Six meat loaders from the city of Thika in eastern Kenya have been hospitalized due to suspected anthrax infections, according to a Daily Nation report.
Kiambu County Chief Health Officer, Stephen Njugunasaid said the six workers are currently admitted at Thika Level Five Hospital.
The report states: The first patient is said to have been pricked by a bone as he worked at the slaughter house while the three others are said to have come into skin contact with an infected carcass. It is not yet clear where the other two got infected.
The county government has dispatched public health and veterinary officers to all abattoirs in the area to establish the source of the disease and take precautionary measures to curb the spread of disease. In addition, the public is advised against consuming meat which is not inspected by the authorities.
The slaughterhouse has been shut down.
Anthrax is a zoonotic disease caused by the spore-forming bacterium Bacillus anthracis. Anthrax is most common in wild and domestic animals but can also be seen in humans exposed to tissue from infected animals, contaminated animal products or directly to B anthracis spores under certain conditions.
Depending on the route of infection, host factors, and potentially strain-specific factors,anthrax can have several different clinical presentations.

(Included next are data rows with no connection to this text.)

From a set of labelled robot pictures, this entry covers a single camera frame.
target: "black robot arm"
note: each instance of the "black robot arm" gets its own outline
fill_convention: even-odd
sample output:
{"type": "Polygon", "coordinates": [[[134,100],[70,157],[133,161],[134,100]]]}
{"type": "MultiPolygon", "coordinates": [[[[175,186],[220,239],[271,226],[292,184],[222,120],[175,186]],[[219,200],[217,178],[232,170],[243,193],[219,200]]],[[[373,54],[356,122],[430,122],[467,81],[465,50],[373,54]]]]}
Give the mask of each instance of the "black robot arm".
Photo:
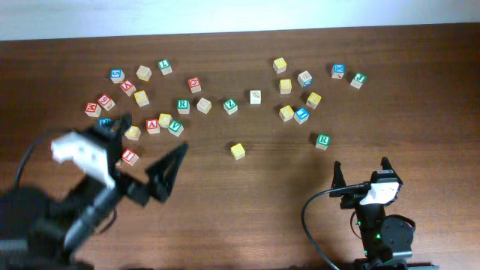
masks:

In herbivores, anthrax commonly presents as an acute septicemia with a high fatality rate, often accompanied by hemorrhagic lymphadenitis.

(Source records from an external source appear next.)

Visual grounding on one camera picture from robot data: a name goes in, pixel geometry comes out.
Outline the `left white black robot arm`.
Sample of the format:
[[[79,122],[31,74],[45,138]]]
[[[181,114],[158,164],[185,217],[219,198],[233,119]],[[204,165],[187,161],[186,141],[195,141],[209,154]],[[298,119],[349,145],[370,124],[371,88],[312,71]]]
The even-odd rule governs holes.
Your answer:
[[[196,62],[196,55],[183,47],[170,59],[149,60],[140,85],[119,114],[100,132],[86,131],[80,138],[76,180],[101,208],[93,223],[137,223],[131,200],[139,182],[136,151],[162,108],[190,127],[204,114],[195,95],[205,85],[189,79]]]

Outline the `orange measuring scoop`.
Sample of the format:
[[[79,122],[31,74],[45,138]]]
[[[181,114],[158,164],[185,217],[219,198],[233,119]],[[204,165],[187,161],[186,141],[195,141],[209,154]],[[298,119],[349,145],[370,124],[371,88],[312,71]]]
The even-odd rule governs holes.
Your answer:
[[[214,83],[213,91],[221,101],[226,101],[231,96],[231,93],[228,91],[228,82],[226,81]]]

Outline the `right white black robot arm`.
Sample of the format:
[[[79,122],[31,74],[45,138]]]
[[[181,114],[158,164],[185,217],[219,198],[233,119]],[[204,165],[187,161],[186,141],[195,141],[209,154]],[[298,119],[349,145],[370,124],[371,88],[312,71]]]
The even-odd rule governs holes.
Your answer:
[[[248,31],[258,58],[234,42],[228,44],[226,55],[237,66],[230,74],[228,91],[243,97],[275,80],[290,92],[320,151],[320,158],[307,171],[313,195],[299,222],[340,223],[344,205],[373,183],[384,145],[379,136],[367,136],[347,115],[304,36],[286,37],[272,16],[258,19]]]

B. anthracis spores can remain infective in soil for many years. During this time, they are a potential source of infection for grazing livestock. Grazing animals may become infected when they ingest sufficient quantities of these spores from the soil.In addition to direct transmission, biting flies may mechanically transmit B. anthracis spores from one animal to another.
People can get anthrax by handling contaminated animal or animal products, consuming undercooked meat of infected animals and more recently, intentional release of spores.